In other footage, shared by Iranian journalist and activist Masih Alinejad, armed Taliban militants can be seen watching over the protesting women, but not intervening. Describing them as “brave,” Alinejad said she hoped more men and women would join them. 

Since the Taliban swept through Afghanistan, ultimately capturing Kabul almost unopposed on Sunday, world leaders and activists have been expressing concern that the fundamentalist group will seek to reverse the improvements in women’s lives that have been secured over the previous two decades. 

On Monday, the BBC reported that Afghanistan’s main TV channels, including TOLOnews, were still broadcasting, but female presenters were absent.

Media reports have also suggested the Taliban had expelled women workers from bank jobs in the southern city of Kandahar, which had fallen to the Islamist group a week earlier. Gunmen reportedly escorted nine back to their homes and told them not to return. Similar events were reported in Herat. 

Many women adopted traditional attire over the weekend, refraining from wearing Western-style clothing such as jeans and T-shirts. Some donned the trademark all-encompassing blue burqa the Taliban consider respectable attire. Billboards across the capital that had been pasted with adverts featuring women were swiftly painted over by shopkeepers fearful of reprisals. 

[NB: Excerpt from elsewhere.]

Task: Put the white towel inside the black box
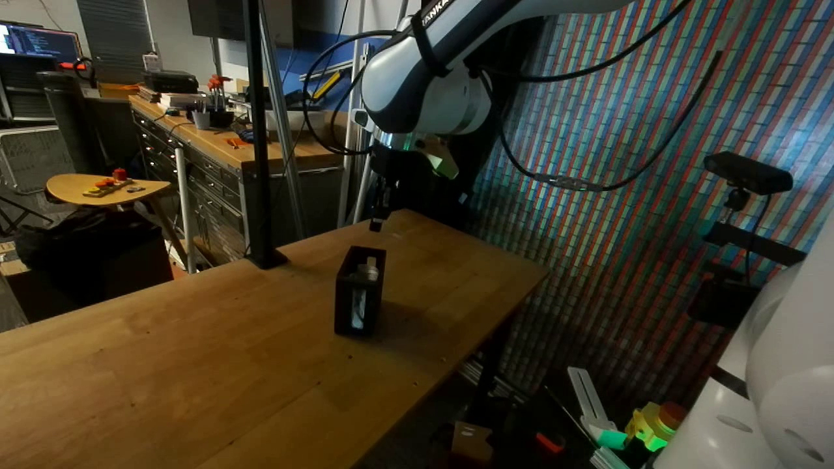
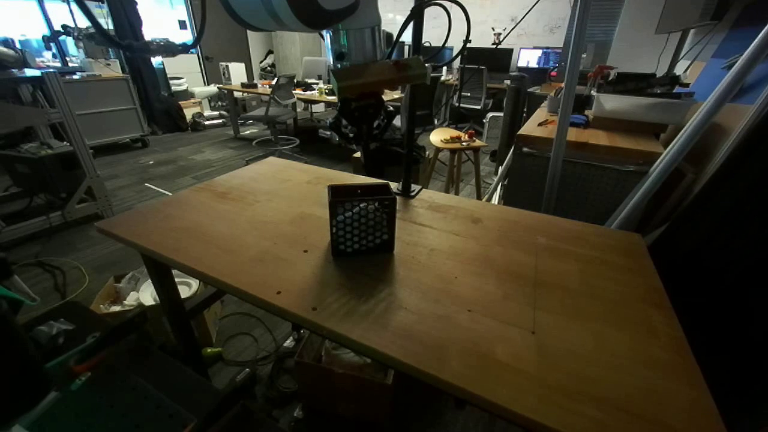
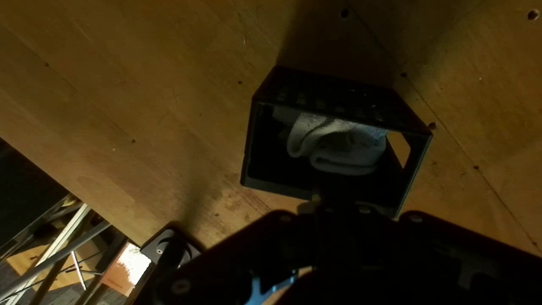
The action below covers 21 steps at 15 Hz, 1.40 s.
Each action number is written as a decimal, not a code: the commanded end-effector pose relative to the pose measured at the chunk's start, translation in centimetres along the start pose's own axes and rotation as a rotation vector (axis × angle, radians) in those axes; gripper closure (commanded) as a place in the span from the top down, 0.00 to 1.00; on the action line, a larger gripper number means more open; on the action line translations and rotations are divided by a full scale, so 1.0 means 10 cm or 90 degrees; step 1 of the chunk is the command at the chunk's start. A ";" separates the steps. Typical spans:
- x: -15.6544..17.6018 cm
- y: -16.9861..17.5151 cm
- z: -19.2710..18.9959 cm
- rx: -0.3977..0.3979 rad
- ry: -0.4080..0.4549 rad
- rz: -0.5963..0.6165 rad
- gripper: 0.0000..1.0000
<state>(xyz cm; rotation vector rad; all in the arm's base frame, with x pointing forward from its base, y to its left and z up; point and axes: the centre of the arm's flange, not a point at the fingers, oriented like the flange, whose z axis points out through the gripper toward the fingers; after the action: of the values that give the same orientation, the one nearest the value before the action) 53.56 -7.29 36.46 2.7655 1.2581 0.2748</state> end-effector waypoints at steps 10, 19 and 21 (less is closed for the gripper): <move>0.29 0.14 0.51 0.009 -0.031 0.015 0.01; 0.11 0.14 1.26 0.025 -0.047 0.027 0.01; 0.04 0.14 1.48 0.028 -0.047 0.034 0.01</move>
<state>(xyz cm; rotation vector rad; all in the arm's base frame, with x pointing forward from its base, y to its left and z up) 56.79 -7.28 24.65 2.8308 1.2074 0.1293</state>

The Taliban subscribes to strict Sharia law, under which women are subordinate to men and are prohibited from undertaking work, while girls are forbidden from receiving an education. The law also states that women should adopt conservative dress, including a hijab, or head covering, and should be accompanied by a man when leaving the house. 

However, on Tuesday, the Taliban claimed on Afghan television that they did not want women to be the “victims” of the new regime. Enamullah Samangani, a member of the Taliban’s cultural commission, said women had no reason to be afraid and even noted that they “should be in the government structure, according to Sharia law.”

The group has also refuted reports that girls are being sent home from school. 

Taliban spokesperson Sohail Shaheen told the BBC such rumours were untrue. He added that women would be allowed to work, leave home, and be educated, as long as they wore the hijab. 

On Tuesday, TOLOnews shared on Twitter a video report by one of its female staff, Hasiba Etkpal, indicating that there was no absolute ban on women working in the media. As of today, after two days’ absence, women news anchors are back on screen. 

A senior Taliban official has also this week been interviewed by a female television presenter, which would have been unthinkable when the group last ruled over the country. 

However, women’s rights activists, including Pashtana Durrani from the non-profit organization Learn Afghanistan, who spoke to the BBC Breakfast program on Monday morning, warned that people must be aware that what the Taliban says and what it does are two different things.  

While some have accused the militant group of being vague when it comes to setting out how exactly women’s rights will be protected under the new regime, its record does not bode well for women.

Between 1996 and 2001, when the Taliban last controlled Afghanistan, women were banned from work and study, and could not leave the house without a male companion. Humiliation, public floggings, and stonings to death were administered to those who broke the rules.